It is important to note that, there can be various ways to achieving our goal of fixing the parser. We will try of of the methods, as covered in steps below:

Removing the Fields Extraction

Let’s go to Settings -> Fields, as shown below:

Field Extraction

Click on the Field extractions tab; it will display all the fields extracted.

Delete the Regex Pattern

This tab will display all the patterns/fields extracted so far in Splunk. We can look for the cctv related pattern in the list, or simply search cctv in the search bar, and it will display our recently created pattern. Once the right pattern is selected, click on the Delete button, as shown below.

Why we are deleting this previously created pattern?
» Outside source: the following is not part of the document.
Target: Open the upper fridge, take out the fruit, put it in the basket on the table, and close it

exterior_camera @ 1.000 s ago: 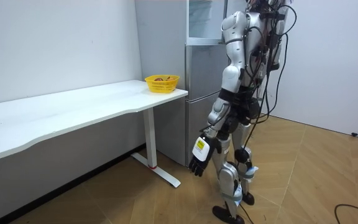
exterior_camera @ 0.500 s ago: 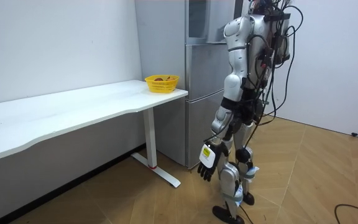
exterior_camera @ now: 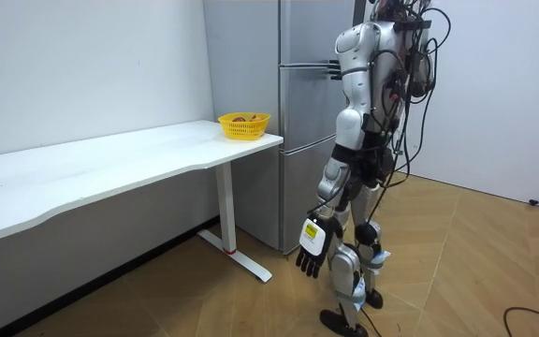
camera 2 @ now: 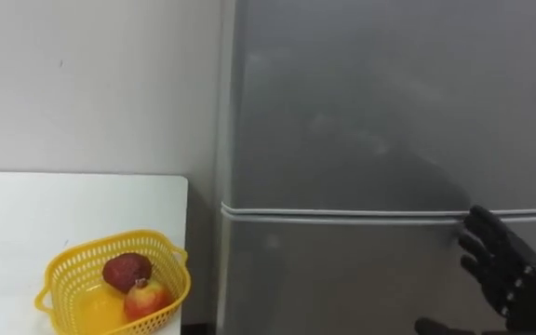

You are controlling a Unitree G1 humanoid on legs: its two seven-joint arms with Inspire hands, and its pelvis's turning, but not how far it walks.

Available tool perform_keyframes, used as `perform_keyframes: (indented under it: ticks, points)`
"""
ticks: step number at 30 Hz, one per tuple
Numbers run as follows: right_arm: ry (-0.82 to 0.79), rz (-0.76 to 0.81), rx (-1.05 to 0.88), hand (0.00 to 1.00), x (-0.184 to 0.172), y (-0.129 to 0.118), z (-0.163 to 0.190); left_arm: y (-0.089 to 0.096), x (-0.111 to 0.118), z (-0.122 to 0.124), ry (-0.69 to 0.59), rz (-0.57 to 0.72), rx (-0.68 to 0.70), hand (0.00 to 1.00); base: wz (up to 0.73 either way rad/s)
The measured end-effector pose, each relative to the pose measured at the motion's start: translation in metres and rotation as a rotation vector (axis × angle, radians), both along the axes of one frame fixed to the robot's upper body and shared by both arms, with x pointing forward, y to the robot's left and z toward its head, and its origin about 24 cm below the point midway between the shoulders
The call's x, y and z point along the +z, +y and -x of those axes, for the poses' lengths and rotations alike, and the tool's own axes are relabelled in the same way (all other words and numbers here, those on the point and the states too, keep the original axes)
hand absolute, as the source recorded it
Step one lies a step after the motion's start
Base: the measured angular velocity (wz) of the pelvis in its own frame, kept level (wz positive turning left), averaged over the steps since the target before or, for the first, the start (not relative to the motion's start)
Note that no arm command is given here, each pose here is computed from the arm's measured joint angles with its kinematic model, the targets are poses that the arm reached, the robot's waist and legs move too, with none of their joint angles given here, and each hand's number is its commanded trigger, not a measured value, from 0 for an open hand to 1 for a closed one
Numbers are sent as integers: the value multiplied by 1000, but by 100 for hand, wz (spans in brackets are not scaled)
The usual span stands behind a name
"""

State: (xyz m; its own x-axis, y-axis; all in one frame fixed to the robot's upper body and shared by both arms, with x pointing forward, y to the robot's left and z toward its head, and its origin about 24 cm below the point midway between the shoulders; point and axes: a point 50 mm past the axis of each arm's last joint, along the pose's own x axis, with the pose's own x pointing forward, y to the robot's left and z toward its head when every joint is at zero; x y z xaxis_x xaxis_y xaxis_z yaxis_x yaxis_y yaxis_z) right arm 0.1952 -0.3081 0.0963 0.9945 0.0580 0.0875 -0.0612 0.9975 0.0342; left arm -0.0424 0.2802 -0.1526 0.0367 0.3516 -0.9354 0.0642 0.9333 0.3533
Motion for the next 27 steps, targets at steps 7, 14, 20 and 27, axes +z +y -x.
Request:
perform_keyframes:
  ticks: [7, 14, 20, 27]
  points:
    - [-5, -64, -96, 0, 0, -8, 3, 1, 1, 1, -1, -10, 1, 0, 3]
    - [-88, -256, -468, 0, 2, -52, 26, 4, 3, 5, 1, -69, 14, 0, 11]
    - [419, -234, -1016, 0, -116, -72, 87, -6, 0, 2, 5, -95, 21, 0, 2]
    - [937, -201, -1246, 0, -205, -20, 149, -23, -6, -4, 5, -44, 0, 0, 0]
Well, this regex picks fields from some logs and leave behind other logs, which may be vital for our investigation. Our goal is to create one generic regular expression, that works on almost all events.

Open Filed Extractor

Next, click on the Open Field Extractor button, and it will take us to the same tab, where we can extract the fields again.

Update the Regex

This time, after selecting the right source type as cctv_logs, and time range as All Time, click on I prefer to write the regular expression myself.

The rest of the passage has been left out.